» **TASK GOAL**: Copy the data below. Keep every line exactly as it is.

» **DATA BLOCK**:

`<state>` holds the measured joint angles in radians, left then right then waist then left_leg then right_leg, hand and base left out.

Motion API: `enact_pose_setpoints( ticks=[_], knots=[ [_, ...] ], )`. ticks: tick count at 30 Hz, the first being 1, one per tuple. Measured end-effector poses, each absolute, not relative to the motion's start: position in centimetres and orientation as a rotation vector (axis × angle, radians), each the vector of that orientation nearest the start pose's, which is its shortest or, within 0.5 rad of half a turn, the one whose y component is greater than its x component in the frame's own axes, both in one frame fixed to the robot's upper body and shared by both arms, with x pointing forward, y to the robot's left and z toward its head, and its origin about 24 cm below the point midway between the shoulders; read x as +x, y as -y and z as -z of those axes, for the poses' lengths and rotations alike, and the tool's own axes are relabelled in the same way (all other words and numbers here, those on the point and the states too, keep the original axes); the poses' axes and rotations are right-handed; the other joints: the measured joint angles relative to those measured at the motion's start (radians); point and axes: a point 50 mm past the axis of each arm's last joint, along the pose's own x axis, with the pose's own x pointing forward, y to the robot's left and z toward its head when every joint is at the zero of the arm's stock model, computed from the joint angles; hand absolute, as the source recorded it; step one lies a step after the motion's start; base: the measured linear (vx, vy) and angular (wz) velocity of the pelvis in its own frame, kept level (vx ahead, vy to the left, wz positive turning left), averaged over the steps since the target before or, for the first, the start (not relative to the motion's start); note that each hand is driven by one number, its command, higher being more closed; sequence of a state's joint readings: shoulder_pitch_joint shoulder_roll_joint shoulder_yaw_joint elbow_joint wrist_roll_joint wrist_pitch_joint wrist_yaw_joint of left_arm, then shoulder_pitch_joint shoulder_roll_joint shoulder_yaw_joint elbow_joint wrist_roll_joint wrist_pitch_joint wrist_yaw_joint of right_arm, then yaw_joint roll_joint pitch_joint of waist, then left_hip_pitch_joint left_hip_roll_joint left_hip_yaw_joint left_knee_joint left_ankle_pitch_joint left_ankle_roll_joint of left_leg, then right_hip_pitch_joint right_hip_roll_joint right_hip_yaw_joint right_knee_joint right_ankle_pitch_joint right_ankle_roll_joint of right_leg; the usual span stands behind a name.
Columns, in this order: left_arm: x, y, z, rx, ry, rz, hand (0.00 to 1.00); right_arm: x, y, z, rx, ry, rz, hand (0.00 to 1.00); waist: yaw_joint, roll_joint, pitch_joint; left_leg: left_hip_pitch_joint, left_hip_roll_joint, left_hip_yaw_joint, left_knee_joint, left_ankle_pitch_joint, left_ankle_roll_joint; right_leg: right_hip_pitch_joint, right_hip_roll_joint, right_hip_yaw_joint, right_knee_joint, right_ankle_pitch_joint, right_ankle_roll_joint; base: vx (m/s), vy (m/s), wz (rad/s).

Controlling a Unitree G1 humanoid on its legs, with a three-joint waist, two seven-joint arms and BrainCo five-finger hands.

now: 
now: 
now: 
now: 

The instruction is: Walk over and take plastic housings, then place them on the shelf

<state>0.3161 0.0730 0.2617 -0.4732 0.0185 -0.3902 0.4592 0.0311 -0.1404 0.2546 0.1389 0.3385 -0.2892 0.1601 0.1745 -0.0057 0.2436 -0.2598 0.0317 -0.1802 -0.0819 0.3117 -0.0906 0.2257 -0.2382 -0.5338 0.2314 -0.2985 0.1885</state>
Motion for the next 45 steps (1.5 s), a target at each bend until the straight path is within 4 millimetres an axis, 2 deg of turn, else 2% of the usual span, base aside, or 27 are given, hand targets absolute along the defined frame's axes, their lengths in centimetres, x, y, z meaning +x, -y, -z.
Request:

» **SOLUTION BELOW**:
`<state>` holds the measured joint angles in radians, left then right then waist then left_leg then right_leg, hand and base left out.

Motion API: `enact_pose_setpoints( ticks=[_], knots=[ [_, ...] ], )`. ticks: tick count at 30 Hz, the first being 1, one per tuple. Measured end-effector poses, each absolute, not relative to the motion's start: position in centimetres and orientation as a rotation vector (axis × angle, radians), each the vector of that orientation nearest the start pose's, which is its shortest or, within 0.5 rad of half a turn, the one whose y component is greater than its x component in the frame's own axes, both in one frame fixed to the robot's upper body and shared by both arms, with x pointing forward, y to the robot's left and z toward its head, and its origin about 24 cm below the point midway between the shoulders; read x as +x, y as -y and z as -z of those axes, for the poses' lengths and rotations alike, and the tool's own axes are relabelled in the same way (all other words and numbers here, those on the point and the states too, keep the original axes); the poses' axes and rotations are right-handed; the other joints: the measured joint angles relative to those measured at the motion's start (radians); point and axes: a point 50 mm past the axis of each arm's last joint, along the pose's own x axis, with the pose's own x pointing forward, y to the robot's left and z toward its head when every joint is at the zero of the arm's stock model, computed from the joint angles; hand absolute, as the source recorded it; step one lies a step after the motion's start; base: the measured linear (vx, vy) and angular (wz) velocity of the pelvis in its own frame, kept level (vx ahead, vy to the left, wz positive turning left), averaged over the steps since the target before or, for the first, the start (not relative to the motion's start); note that each hand is driven by one number, its command, higher being more closed; sequence of a state's joint readings: shoulder_pitch_joint shoulder_roll_joint shoulder_yaw_joint elbow_joint wrist_roll_joint wrist_pitch_joint wrist_yaw_joint of left_arm, then shoulder_pitch_joint shoulder_roll_joint shoulder_yaw_joint elbow_joint wrist_roll_joint wrist_pitch_joint wrist_yaw_joint of right_arm, then yaw_joint roll_joint pitch_joint of waist, then left_hip_pitch_joint left_hip_roll_joint left_hip_yaw_joint left_knee_joint left_ankle_pitch_joint left_ankle_roll_joint of left_leg, then right_hip_pitch_joint right_hip_roll_joint right_hip_yaw_joint right_knee_joint right_ankle_pitch_joint right_ankle_roll_joint of right_leg; the usual span stands behind a name.
Columns, in this order: left_arm: x, y, z, rx, ry, rz, hand (0.00 to 1.00); right_arm: x, y, z, rx, ry, rz, hand (0.00 to 1.00); waist: yaw_joint, roll_joint, pitch_joint; left_leg: left_hip_pitch_joint, left_hip_roll_joint, left_hip_yaw_joint, left_knee_joint, left_ankle_pitch_joint, left_ankle_roll_joint; right_leg: right_hip_pitch_joint, right_hip_roll_joint, right_hip_yaw_joint, right_knee_joint, right_ankle_pitch_joint, right_ankle_roll_joint; base: vx (m/s), vy (m/s), wz (rad/s).

Controlling a Unitree G1 humanoid on its legs, with a three-joint waist, two seven-joint arms and BrainCo five-finger hands.

now: 
now: 
now: 
now: 

The instruction is: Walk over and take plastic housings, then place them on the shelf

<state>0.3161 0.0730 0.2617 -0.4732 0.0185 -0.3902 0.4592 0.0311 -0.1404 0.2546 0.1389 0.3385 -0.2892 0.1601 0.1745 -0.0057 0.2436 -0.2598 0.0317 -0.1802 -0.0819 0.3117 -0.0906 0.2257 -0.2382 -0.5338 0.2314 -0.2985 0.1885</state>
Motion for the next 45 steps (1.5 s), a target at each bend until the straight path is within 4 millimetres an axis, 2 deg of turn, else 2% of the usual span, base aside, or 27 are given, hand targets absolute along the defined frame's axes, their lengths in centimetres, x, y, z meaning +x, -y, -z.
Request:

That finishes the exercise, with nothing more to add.